■ WHAT TO WORK ON ■
Pull every line containing "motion" out of the material below.

■ GIVEN MATERIAL ■
++++++
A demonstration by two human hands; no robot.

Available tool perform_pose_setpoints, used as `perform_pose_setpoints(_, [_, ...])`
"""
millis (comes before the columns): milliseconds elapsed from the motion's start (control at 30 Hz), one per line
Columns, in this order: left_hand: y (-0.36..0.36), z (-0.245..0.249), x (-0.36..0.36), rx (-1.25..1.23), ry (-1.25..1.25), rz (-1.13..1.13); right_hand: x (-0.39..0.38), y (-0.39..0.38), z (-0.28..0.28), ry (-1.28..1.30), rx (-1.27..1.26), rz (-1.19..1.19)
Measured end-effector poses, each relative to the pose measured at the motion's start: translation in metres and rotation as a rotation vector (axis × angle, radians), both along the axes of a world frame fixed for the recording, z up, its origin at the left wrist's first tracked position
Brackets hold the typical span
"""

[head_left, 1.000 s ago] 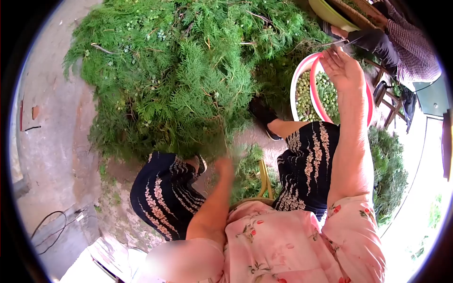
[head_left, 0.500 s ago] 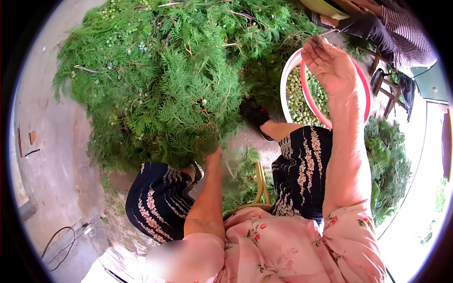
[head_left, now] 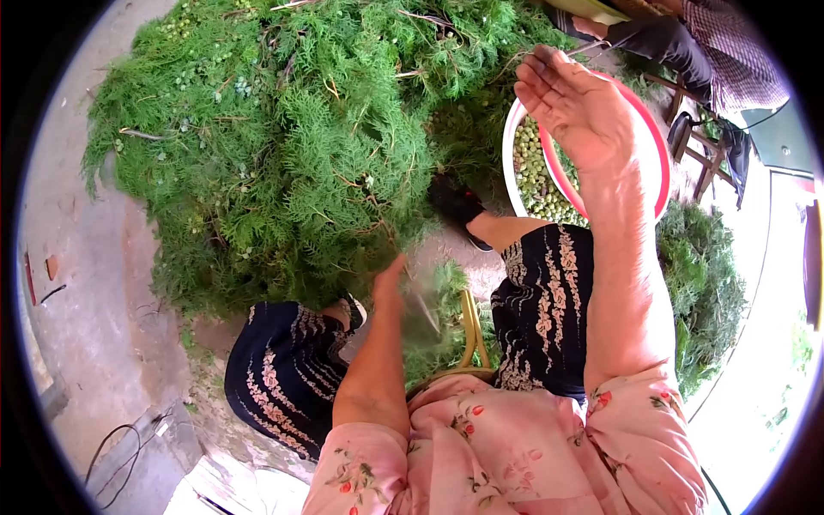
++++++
■ ANSWER BELOW ■
millis (comes before the columns): milliseconds elapsed from the motion's start (control at 30 Hz), one per line
Measured end-effector poses, each relative to the pose measured at the motion's start: translation in metres and rotation as a rotation vector (axis × angle, radians), both along the axes of a world frame fixed for the recording, z up, its origin at the left wrist's first tracked position

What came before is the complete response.